L’opposition politique béninoise, toutes tendances constituées, n’avait officiellement produit un candidat avant que Boni Yayi, n’agite le nom de son Premier Ministre, Lionel Zinsou, comme son successeur. Jusqu’à la fin décembre 2015, ces partis qui s’arrogent abusivement le qualificatif d’opposants de Boni Yayi, notamment les piètres politiques tapis au sein de l’UN (qu’on devra maintenant définitivement oublier) dont la vigueur et l’esprit d’initiative, se sont complètement érodés, n’ont pas cru pouvoir anticiper en consentant un candidat unique depuis qu’ils ont gagné, pourtant au forceps, la bataille du perchoir parlementaire. Versés dans un triomphalisme béat et dans la manducation abjecte et saugrenue, dans les querelles égoïstes, les "Un" ont exhibé les tares d’une bande de vieux politicards vénaux, incapables de briller. Profitant de ce cafouillage de ridicules d’arrière-cour, Boni Yayi va les souffleter en désignant (selon des primaires éclairées), son candidat et par là, celui de son parti FCBE. Et quand il l’aura fait, les unistes tenteront d’en reproduire sans y parvenir une pâle copie. Attirés par les mallettes de Talon et d’Ajavon d’une part et tiraillés par les querelles infinies entre Houndété et Golou, Boni Yayi avait sérieusement pris des longueurs d’avance sur cette clique, le temps n’étant plus chez lui aux primaires, mais à une autre séquence, celle de savoir comment pêcher les deux grosses prises du mardi soir. N’est-ce pas là du génie ? Mais sur ce registre, perdons-nous à grignoter dans quelques hypothèses qui auraient peut-être validé l’option du ralliement de ces deux partis politiques tellement convoités comme les dessous d’une femme. En vérité, même si Maître Adrien Houngbédji et Léhady Soglo étaient des femmes, ils ne risqueraient certainement pas l’acte impudique de tomber dans les bras d’un masculin démagogue et incohérent qui ne promet que l’union mais sans jamais la réaliser. Tant s’en faut, la note de séduction proposée par Boni Yayi était plus forte au point de réussir à subjuguer les "époux politiques" qui ne pouvaient, en dernier ressort, que céder à ce "mariage" tripartite.
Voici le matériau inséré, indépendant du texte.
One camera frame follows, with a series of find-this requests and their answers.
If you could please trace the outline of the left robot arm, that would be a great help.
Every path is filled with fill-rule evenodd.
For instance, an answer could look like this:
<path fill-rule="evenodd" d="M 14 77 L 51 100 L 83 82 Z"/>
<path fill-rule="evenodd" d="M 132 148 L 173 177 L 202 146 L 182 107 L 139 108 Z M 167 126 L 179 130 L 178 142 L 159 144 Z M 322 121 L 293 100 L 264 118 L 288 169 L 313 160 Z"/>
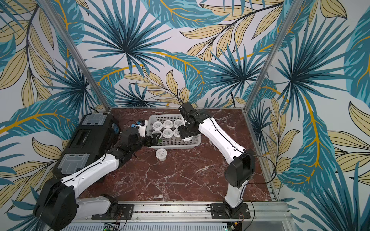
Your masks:
<path fill-rule="evenodd" d="M 156 146 L 159 134 L 141 134 L 141 126 L 121 132 L 117 143 L 100 159 L 60 180 L 48 180 L 35 205 L 33 214 L 54 231 L 60 231 L 73 220 L 94 217 L 115 219 L 122 213 L 118 202 L 109 195 L 90 199 L 79 196 L 92 184 L 126 164 L 142 147 Z"/>

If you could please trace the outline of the yogurt cup white lid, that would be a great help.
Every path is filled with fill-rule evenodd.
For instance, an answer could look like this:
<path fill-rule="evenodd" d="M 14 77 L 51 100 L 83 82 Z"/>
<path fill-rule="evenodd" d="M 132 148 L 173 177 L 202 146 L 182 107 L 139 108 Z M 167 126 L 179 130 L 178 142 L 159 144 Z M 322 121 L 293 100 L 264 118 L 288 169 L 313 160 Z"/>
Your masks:
<path fill-rule="evenodd" d="M 153 128 L 153 130 L 160 131 L 160 130 L 163 129 L 163 124 L 160 121 L 155 121 L 152 124 L 152 128 Z"/>

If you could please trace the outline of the yogurt cup green label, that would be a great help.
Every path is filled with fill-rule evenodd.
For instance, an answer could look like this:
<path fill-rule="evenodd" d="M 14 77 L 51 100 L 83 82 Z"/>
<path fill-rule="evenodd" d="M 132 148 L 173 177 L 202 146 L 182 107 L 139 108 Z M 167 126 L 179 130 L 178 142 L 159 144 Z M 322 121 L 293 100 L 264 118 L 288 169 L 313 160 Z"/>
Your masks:
<path fill-rule="evenodd" d="M 166 120 L 163 122 L 163 129 L 173 129 L 173 122 L 171 120 Z"/>

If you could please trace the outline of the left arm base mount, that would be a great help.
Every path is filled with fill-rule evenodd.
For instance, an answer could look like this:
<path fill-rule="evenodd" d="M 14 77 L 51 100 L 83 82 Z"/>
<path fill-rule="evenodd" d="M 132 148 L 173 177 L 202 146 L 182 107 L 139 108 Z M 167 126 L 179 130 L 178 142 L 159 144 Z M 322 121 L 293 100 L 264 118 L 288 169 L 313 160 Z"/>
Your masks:
<path fill-rule="evenodd" d="M 108 211 L 102 215 L 93 215 L 92 220 L 131 220 L 134 204 L 119 204 L 114 201 Z"/>

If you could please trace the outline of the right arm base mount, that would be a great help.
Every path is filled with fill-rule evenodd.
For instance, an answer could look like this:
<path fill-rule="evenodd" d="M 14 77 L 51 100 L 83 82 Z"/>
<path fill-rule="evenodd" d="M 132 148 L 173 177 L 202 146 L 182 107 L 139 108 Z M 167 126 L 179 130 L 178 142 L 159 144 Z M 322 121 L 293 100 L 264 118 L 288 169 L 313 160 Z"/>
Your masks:
<path fill-rule="evenodd" d="M 213 203 L 206 208 L 211 213 L 212 219 L 250 219 L 248 205 L 241 202 L 235 208 L 232 208 L 226 201 L 223 203 Z"/>

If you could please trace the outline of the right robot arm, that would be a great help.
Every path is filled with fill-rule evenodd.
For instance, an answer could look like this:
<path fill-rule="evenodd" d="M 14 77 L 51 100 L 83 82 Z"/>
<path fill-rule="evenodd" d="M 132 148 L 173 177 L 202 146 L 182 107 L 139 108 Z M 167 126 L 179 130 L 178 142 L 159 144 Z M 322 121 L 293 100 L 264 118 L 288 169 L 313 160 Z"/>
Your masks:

Deuxièmement, l’on peut curieusement observer qu’au lendemain du 12 janvier affolant, il s’est aussitôt répandu la rumeur d’un possible regroupement entre Talon, Ajavon, ABT, Koupaki et autres. Si cela advenait et que le consensus se dégageait autour d’un candidat unique dans cette catégorie, on se félicitera d’avoir enfin réalisé, sans le vouloir peut-être, le rêve d’un bipartisme politique, d’un début de rationalisation de fait du système partisan béninois. Encore que là, le mérite reviendrait, à notre corps défendant, d’office à Boni Yayi qui a eu la primauté de se confectionner une grande alliance d’envergure et de siffler le démarrage. Si entre temps, Boni Yayi ne s’était pas livré à ce dosage, à cette mixture politique hétérogène, il serait impossible de penser dans le camp opposé à une union fut-elle circonstanciée. L’individuel étant, chez nous, plus fort que le collectif. C’est résolument, comme vous le constatez, Boni Yayi qui fait d’abord et les autres suivent. Et là, voilà comment l’OPNI, active des répertoires inattendus pour leur enseigner ce qu’ils savaient pourtant bien mais dont ils n’ont pas le secret de la pratique : le jeu du collectif.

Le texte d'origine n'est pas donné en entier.